▸ Work instructions
Could you return the full listing below exactly as it appears?

-=-=-=-=-

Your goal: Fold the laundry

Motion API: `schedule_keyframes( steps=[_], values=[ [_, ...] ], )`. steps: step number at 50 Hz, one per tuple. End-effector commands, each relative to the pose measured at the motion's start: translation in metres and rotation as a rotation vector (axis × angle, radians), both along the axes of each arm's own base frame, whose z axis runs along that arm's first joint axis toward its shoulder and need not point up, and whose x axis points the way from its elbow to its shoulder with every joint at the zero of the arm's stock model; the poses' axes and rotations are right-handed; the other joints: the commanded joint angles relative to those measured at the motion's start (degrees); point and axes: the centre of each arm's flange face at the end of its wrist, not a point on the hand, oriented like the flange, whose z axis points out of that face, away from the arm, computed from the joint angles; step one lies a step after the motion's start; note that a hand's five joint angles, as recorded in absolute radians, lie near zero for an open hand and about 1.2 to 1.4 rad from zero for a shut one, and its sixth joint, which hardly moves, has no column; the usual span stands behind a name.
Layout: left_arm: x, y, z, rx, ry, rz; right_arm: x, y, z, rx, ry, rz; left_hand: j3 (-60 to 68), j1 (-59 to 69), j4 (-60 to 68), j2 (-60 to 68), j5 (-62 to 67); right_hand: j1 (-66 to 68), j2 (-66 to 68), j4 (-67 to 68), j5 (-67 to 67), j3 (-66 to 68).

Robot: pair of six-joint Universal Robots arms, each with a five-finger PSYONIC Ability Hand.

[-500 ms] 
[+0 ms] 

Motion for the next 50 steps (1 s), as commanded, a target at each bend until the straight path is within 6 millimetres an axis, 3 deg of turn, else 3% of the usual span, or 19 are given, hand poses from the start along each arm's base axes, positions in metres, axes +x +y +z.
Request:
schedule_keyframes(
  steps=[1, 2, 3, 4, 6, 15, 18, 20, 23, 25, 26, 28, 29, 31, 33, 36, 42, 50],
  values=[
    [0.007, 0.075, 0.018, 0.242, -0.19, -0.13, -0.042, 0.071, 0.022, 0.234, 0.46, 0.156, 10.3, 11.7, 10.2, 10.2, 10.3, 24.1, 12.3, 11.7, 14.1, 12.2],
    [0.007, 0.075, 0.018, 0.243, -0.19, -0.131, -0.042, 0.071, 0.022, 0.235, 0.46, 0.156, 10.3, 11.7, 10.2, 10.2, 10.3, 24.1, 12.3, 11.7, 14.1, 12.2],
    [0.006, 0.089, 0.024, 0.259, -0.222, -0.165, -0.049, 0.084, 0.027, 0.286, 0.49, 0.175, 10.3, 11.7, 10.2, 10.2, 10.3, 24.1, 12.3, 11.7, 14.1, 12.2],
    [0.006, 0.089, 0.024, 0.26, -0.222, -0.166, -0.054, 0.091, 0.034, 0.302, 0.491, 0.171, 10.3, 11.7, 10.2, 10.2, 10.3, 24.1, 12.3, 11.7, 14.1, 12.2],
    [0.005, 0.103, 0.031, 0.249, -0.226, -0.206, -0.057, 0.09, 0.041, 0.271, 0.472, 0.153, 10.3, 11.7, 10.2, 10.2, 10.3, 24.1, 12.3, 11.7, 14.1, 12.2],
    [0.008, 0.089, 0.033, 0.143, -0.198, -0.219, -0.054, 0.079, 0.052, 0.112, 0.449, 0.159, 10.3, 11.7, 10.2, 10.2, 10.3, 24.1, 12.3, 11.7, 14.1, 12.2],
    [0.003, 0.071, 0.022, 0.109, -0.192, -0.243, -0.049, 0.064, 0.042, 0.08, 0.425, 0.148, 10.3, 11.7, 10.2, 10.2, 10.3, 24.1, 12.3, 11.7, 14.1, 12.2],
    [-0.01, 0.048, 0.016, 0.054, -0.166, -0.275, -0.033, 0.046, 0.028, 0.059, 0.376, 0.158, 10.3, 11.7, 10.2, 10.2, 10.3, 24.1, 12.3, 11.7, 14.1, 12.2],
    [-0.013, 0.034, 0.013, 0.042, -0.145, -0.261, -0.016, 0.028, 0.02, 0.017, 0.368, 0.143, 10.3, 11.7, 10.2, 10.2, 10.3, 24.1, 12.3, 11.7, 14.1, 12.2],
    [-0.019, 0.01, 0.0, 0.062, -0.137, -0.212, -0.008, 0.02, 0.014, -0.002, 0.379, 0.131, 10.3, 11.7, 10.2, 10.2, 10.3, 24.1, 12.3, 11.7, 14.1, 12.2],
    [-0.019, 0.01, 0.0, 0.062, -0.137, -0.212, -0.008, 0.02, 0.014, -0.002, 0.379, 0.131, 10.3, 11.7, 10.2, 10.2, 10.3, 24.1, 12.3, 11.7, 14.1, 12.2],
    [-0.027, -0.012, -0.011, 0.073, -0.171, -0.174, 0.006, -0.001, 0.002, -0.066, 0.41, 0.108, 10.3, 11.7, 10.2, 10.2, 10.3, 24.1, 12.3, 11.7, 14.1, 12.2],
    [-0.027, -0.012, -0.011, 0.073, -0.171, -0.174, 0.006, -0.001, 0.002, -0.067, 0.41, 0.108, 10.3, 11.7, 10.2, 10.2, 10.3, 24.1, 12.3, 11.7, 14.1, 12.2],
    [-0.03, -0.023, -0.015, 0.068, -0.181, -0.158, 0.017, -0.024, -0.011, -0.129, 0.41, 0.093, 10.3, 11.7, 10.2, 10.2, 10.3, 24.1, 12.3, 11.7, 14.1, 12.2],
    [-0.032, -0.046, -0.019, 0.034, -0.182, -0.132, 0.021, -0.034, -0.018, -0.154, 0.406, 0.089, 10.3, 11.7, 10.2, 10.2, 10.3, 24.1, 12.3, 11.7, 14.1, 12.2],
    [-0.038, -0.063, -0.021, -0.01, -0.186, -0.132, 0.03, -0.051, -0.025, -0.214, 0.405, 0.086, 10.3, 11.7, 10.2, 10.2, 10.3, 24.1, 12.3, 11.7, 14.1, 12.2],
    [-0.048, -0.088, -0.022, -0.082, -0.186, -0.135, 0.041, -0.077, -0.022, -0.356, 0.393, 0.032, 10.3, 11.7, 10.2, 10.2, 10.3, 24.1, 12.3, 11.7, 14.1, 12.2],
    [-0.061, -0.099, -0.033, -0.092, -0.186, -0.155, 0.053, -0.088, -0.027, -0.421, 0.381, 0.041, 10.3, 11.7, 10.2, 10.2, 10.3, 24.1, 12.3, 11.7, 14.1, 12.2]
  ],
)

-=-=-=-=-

▸ Worked solution
Your goal: Fold the laundry

Motion API: `schedule_keyframes( steps=[_], values=[ [_, ...] ], )`. steps: step number at 50 Hz, one per tuple. End-effector commands, each relative to the pose measured at the motion's start: translation in metres and rotation as a rotation vector (axis × angle, radians), both along the axes of each arm's own base frame, whose z axis runs along that arm's first joint axis toward its shoulder and need not point up, and whose x axis points the way from its elbow to its shoulder with every joint at the zero of the arm's stock model; the poses' axes and rotations are right-handed; the other joints: the commanded joint angles relative to those measured at the motion's start (degrees); point and axes: the centre of each arm's flange face at the end of its wrist, not a point on the hand, oriented like the flange, whose z axis points out of that face, away from the arm, computed from the joint angles; step one lies a step after the motion's start; note that a hand's five joint angles, as recorded in absolute radians, lie near zero for an open hand and about 1.2 to 1.4 rad from zero for a shut one, and its sixth joint, which hardly moves, has no column; the usual span stands behind a name.
Layout: left_arm: x, y, z, rx, ry, rz; right_arm: x, y, z, rx, ry, rz; left_hand: j3 (-60 to 68), j1 (-59 to 69), j4 (-60 to 68), j2 (-60 to 68), j5 (-62 to 67); right_hand: j1 (-66 to 68), j2 (-66 to 68), j4 (-67 to 68), j5 (-67 to 67), j3 (-66 to 68).

Robot: pair of six-joint Universal Robots arms, each with a five-finger PSYONIC Ability Hand.

[-500 ms] 
[+0 ms] 

Motion for the next 50 steps (1 s), as commanded, a target at each bend until the straight path is within 6 millimetres an axis, 3 deg of turn, else 3% of the usual span, or 19 are given, hand poses from the start along each arm's base axes, positions in metres, axes +x +y +z.
Request:
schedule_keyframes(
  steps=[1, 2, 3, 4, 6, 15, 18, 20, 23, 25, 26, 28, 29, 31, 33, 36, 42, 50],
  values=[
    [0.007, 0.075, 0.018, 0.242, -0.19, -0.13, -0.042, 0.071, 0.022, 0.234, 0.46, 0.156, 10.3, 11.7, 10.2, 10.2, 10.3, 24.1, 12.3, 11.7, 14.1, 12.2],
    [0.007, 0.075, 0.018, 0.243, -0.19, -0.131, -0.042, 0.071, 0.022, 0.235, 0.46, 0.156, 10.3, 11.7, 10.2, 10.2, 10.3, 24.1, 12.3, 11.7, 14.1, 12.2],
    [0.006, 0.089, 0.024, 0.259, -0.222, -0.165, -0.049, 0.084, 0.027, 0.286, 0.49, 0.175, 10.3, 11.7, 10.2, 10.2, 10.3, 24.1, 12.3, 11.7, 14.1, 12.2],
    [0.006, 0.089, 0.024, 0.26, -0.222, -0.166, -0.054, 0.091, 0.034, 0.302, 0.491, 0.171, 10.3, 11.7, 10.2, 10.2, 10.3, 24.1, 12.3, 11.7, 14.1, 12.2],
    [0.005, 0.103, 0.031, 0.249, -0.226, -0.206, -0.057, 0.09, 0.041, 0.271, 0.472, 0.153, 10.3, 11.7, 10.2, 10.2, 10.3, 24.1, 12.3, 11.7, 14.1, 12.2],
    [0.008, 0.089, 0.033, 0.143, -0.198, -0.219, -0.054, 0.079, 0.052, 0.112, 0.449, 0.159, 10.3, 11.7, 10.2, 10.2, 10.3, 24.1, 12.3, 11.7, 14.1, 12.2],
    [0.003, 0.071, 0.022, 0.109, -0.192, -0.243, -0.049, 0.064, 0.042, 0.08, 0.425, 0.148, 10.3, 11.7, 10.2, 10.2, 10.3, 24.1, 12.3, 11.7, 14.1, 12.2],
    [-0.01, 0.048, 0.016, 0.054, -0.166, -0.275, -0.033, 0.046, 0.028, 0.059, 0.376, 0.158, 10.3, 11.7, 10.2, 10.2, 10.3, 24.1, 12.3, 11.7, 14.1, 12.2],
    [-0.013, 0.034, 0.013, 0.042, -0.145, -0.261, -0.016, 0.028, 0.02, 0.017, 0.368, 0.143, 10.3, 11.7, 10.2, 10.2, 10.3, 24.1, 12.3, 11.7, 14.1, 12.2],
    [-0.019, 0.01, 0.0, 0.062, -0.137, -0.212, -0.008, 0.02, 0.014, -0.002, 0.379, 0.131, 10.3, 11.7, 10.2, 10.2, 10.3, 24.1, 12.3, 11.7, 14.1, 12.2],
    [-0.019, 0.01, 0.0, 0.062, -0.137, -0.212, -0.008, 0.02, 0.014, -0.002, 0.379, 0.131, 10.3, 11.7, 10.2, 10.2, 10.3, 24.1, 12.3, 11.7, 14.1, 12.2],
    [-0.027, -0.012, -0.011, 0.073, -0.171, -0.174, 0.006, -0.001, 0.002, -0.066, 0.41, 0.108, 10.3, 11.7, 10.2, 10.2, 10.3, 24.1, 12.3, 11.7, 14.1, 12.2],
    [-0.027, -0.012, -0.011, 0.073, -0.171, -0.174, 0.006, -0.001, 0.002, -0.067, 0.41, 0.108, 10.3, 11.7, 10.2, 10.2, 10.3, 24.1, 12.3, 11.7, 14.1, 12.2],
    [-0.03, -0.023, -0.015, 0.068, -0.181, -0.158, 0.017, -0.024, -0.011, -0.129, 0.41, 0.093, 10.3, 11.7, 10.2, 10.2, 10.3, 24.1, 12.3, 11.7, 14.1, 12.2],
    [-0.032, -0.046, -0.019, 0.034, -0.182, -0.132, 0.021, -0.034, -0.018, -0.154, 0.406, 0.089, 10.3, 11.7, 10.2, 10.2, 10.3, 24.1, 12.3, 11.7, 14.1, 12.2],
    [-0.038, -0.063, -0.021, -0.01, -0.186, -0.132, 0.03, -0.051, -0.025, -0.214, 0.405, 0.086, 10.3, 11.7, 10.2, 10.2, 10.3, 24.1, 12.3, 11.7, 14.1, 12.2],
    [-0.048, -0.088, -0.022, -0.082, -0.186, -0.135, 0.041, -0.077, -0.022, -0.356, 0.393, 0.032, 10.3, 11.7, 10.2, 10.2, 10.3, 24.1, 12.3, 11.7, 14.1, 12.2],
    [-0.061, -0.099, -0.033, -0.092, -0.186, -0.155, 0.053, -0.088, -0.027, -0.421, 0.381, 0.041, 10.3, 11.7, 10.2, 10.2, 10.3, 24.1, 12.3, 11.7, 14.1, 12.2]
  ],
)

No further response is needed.